Der EuGH hat in einer Richtlinie aus 2003 den Begriff „Arbeitszeit“ als „jede Zeitspanne“ definiert, „während der ein Arbeitnehmer … arbeitet, dem Arbeitgeber zur Verfügung steht und seine Tätigkeit ausübt oder Aufgaben wahrnimmt". Als „Ruhezeit“ gilt jede Zeitspanne außerhalb der Arbeitszeit. „Arbeitszeit“ und „Ruhezeit“ schließen einander also aus.
Wann liegt also unzweifelhaft Arbeitszeit vor? Wenn der:die Arbeitnehmer:in persönlich an dem vom Arbeitgeber bestimmten Ort anwesend sein und ihm zur Verfügung stehen muss, um gegebenenfalls sofort seine Leistungen erbringen zu können. Arbeitsplatz kann dabei jeder Ort sein, an dem der Arbeitnehmer nach Weisung seines Arbeitgebers eine Tätigkeit auszuüben hat.
Entscheidend ist die Anweisung zur beruflichen Fortbildung
Wird ein:e Arbeitnehmer:in angewiesen, eine berufliche Fortbildung zu absolvieren, um Aufgaben ausüben zu können, so steht er oder sie dem Arbeitgeber während der Fortbildungszeit „zur Verfügung“. Umso mehr, wenn der Arbeitgeber selbst mit dem Anbieter der Fortbildung den Vertrag abschließt. Dabei ist für den EuGH völlig unerheblich, ob die Zeiten der beruflichen Fortbildung ganz oder teilweise außerhalb der normalen Arbeitszeit liegen.

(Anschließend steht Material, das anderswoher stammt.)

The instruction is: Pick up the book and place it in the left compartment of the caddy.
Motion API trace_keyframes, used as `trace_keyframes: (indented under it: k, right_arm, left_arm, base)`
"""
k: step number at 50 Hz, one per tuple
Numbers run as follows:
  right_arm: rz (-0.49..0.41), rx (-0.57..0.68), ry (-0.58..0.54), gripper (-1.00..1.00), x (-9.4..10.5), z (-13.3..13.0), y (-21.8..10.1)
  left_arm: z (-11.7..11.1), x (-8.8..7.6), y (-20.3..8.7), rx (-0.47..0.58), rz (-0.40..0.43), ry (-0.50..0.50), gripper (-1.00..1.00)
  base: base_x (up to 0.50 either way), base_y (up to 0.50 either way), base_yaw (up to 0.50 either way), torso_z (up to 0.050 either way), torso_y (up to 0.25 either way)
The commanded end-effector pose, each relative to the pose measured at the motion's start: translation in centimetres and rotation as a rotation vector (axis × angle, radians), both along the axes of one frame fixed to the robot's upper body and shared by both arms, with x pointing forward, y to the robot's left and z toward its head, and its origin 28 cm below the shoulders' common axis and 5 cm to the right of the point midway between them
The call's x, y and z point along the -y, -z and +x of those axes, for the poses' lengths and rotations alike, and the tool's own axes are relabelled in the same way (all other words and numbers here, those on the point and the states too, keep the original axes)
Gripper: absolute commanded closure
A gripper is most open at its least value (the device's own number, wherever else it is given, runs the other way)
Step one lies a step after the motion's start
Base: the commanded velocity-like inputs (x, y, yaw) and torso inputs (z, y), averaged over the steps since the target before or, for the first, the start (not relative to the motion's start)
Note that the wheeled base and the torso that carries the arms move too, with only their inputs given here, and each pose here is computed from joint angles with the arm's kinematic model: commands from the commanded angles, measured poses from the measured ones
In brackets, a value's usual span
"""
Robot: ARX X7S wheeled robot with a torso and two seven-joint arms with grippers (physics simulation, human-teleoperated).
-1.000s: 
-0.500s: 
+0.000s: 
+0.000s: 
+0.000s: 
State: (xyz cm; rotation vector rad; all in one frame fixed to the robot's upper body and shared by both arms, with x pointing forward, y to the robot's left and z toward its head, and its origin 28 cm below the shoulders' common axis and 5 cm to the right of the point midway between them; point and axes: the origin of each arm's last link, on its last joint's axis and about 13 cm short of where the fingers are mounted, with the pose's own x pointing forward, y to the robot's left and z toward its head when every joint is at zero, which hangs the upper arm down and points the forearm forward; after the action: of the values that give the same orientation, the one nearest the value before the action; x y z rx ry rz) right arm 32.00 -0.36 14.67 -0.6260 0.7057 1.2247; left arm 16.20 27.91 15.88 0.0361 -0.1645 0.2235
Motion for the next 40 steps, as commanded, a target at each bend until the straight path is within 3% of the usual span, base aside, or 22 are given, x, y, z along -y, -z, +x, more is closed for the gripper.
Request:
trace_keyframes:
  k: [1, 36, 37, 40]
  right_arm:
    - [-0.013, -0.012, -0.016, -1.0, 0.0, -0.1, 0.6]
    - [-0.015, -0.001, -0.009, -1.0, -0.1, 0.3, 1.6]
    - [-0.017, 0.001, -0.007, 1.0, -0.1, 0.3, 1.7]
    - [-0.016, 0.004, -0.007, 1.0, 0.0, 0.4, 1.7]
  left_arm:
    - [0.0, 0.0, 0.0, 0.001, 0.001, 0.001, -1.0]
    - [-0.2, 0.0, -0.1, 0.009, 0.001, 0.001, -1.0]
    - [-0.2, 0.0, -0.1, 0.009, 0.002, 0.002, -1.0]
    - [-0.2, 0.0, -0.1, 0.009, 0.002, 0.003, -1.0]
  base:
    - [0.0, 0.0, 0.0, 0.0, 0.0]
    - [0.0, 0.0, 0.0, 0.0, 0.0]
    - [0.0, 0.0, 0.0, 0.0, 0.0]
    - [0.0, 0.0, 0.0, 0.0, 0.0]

Arbeitgeber tun gut daran, die Entscheidung zu beachten. Sonst drohen Entgeltnachforderungen und Verwaltungsstrafen nach dem Arbeitszeitgesetz und Arbeitsruhegesetz. Denn Ausbildungszeit am Wochenende kann als Arbeitszeit auch Konsequenzen für die – dadurch gestörte – wöchentliche Ruhezeit haben.